§ EXERCISE AIM: Determine how many lines in the entries contain the word "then", and give that number with no other text.

======== DATASET EXTRACT ========

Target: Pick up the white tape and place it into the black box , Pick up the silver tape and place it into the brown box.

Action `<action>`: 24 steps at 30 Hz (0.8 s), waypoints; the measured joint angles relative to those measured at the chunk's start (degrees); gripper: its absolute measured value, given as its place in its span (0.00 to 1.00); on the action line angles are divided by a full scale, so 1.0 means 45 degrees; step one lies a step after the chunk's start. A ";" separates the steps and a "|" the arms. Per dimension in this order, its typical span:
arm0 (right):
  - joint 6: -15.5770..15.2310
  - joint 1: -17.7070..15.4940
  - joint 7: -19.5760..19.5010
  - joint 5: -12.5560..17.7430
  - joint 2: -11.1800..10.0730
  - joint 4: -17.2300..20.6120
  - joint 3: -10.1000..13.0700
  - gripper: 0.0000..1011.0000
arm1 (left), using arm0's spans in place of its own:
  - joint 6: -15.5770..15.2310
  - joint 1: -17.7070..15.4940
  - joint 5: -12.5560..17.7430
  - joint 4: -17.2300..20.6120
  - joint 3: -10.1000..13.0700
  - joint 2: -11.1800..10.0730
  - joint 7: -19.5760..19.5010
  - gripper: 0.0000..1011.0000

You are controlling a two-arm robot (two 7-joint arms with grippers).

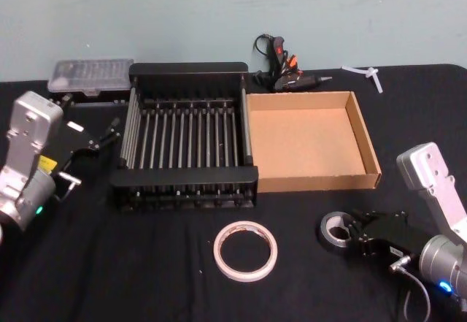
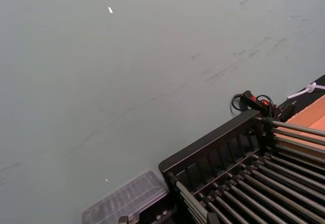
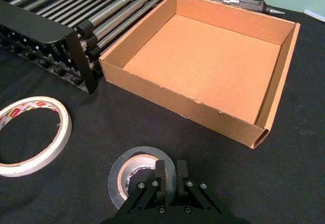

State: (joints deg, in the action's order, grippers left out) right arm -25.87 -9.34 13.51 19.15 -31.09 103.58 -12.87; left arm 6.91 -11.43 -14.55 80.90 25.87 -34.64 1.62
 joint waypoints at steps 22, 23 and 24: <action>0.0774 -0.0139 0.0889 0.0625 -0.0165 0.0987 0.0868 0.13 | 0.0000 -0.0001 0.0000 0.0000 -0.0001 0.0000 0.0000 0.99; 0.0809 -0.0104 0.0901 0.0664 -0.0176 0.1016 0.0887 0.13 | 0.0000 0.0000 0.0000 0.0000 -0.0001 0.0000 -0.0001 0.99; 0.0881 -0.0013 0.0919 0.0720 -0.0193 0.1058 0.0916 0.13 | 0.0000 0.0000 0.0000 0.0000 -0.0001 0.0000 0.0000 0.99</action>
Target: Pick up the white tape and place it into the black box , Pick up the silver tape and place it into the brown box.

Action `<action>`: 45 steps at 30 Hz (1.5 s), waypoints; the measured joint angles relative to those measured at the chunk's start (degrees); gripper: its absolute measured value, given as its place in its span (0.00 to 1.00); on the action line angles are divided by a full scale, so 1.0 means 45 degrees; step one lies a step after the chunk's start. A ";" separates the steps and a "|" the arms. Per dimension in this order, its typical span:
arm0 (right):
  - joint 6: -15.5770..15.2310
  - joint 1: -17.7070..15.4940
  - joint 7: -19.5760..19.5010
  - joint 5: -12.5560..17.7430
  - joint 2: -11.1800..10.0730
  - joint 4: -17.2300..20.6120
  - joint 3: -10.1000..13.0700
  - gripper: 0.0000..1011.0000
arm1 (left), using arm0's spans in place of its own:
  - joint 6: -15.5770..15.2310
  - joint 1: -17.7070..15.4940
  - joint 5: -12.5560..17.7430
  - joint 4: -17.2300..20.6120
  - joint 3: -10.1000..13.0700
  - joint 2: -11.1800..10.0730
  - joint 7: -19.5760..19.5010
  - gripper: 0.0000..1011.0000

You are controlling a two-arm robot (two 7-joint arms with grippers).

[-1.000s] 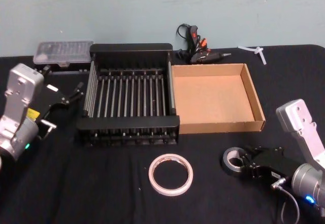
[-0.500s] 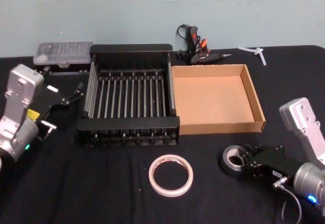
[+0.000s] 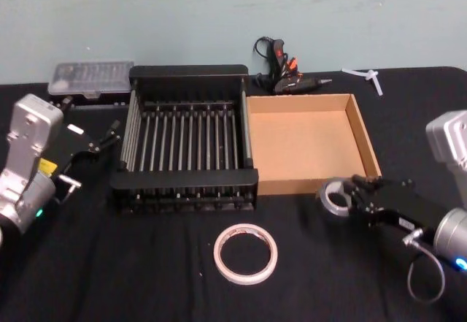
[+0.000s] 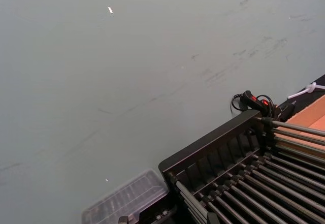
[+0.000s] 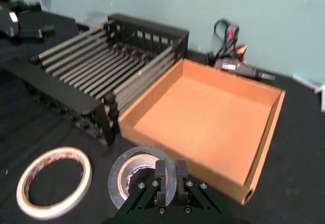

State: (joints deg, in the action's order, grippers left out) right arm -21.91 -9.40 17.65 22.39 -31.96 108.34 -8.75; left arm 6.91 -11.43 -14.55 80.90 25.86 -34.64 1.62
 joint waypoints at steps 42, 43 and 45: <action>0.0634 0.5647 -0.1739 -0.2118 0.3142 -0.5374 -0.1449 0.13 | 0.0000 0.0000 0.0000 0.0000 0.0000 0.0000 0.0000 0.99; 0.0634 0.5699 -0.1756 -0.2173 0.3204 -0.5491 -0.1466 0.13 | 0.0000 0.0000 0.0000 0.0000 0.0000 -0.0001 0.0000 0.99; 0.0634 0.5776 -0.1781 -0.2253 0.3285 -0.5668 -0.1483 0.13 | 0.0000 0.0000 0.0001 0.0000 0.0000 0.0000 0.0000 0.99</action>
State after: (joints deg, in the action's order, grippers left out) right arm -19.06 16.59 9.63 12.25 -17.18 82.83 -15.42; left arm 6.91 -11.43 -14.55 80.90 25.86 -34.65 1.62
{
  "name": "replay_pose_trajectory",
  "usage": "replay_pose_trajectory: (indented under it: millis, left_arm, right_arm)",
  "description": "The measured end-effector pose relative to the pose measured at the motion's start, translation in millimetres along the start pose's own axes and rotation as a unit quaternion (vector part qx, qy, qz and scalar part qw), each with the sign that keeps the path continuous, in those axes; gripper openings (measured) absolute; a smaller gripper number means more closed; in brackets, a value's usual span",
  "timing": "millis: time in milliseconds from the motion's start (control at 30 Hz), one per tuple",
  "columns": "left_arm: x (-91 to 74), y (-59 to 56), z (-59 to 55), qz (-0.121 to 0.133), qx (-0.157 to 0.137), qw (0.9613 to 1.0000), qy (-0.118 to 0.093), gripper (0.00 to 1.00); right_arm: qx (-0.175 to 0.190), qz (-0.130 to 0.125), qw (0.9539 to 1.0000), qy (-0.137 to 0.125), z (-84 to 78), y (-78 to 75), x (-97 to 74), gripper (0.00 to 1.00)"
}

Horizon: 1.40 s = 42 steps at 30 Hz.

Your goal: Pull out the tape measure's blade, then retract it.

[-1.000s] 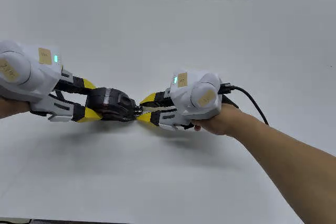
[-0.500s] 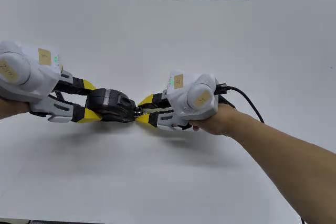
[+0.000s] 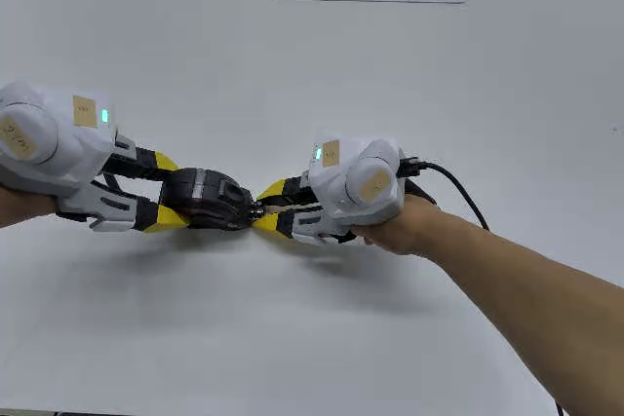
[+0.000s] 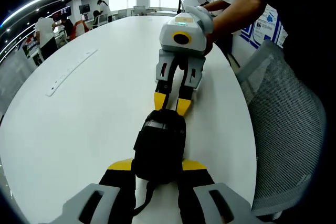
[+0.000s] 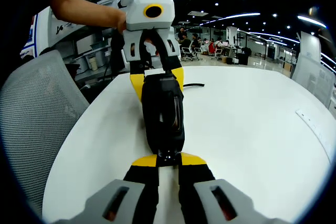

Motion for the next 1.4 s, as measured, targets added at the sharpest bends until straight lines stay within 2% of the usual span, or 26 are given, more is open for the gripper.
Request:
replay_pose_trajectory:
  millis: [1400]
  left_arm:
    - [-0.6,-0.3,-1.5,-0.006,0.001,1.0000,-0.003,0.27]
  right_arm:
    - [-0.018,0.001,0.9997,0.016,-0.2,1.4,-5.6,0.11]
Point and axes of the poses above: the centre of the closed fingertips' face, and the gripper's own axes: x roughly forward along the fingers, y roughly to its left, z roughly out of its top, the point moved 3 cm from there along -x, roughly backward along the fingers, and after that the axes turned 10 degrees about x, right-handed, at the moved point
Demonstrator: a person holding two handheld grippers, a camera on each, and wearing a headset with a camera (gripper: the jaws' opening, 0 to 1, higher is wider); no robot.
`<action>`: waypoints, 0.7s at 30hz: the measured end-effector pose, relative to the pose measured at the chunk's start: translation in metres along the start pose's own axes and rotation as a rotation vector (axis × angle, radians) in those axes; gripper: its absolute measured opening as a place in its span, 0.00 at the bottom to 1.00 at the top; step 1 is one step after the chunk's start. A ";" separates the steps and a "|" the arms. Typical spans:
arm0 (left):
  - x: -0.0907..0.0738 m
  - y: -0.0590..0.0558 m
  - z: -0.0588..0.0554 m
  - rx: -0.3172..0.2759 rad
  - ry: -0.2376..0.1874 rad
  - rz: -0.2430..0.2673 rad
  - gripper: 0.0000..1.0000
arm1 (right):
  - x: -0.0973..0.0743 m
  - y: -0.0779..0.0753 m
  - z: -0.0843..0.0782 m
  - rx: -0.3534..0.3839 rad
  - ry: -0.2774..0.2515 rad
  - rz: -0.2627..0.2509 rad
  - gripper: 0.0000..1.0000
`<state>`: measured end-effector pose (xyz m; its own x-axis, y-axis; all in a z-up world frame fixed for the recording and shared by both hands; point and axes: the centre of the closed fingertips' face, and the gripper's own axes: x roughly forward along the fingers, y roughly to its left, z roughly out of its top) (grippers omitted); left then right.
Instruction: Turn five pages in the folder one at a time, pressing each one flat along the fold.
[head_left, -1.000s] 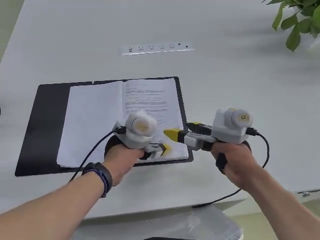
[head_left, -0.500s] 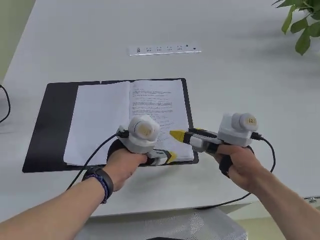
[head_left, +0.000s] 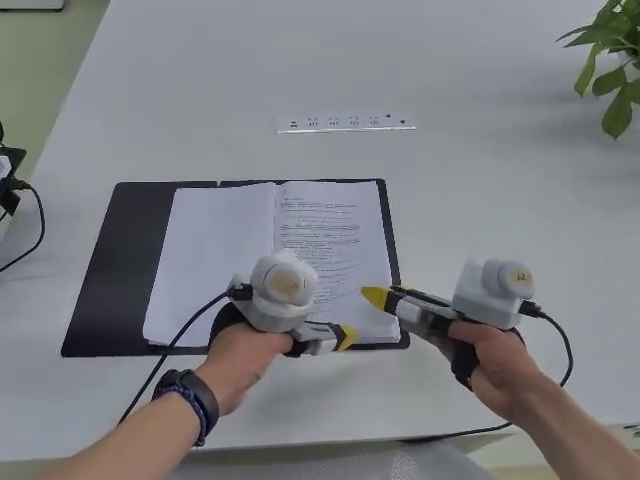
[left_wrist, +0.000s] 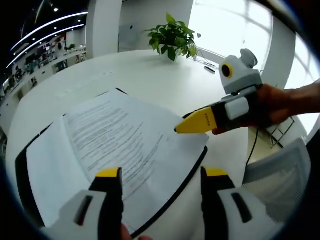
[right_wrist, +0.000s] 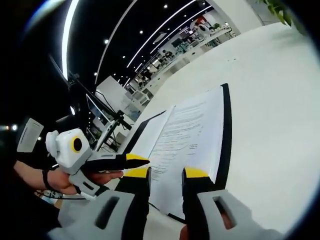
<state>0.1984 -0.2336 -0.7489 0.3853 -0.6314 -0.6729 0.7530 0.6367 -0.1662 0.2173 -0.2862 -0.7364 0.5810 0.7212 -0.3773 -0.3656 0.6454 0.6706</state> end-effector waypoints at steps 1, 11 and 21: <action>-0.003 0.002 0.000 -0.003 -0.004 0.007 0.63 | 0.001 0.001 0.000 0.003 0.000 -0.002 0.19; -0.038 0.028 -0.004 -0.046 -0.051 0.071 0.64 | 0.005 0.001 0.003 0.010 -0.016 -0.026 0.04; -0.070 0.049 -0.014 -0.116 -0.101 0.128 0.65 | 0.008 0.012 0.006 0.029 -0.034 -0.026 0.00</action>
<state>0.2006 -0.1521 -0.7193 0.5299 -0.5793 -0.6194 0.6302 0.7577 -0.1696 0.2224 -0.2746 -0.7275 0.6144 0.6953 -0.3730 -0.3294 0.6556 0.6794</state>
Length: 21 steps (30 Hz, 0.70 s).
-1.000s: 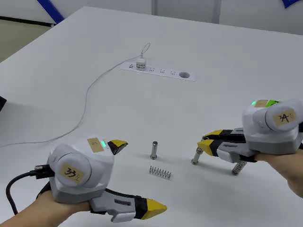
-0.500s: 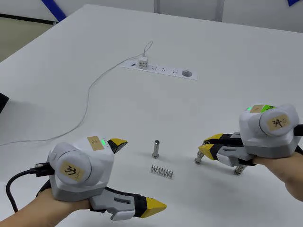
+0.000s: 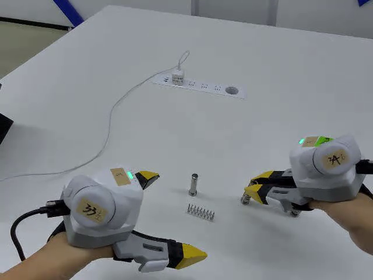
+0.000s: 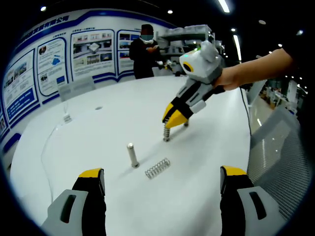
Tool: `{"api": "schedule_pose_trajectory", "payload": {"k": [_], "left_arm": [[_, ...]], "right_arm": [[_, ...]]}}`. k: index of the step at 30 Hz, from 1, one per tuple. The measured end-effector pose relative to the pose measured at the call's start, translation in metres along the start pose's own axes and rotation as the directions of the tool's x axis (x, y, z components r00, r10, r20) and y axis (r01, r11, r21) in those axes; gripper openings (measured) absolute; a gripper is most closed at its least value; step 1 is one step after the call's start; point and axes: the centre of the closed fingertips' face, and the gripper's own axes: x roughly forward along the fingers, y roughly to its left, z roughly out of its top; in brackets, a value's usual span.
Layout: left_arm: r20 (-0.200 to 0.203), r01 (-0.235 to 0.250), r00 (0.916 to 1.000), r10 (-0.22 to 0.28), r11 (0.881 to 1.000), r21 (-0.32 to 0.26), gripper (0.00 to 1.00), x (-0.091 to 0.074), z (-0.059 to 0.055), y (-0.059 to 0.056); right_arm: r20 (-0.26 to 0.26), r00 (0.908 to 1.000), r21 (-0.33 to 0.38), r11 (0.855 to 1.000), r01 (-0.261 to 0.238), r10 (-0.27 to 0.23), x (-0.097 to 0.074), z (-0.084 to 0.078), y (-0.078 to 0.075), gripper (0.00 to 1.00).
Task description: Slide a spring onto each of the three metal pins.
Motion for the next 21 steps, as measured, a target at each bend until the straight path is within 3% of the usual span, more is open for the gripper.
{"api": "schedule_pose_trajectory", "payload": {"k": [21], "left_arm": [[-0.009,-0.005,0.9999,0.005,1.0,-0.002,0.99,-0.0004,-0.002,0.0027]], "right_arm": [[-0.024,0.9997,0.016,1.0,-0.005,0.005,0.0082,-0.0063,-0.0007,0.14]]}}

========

§ ANSWER TO THIS PROBLEM: 2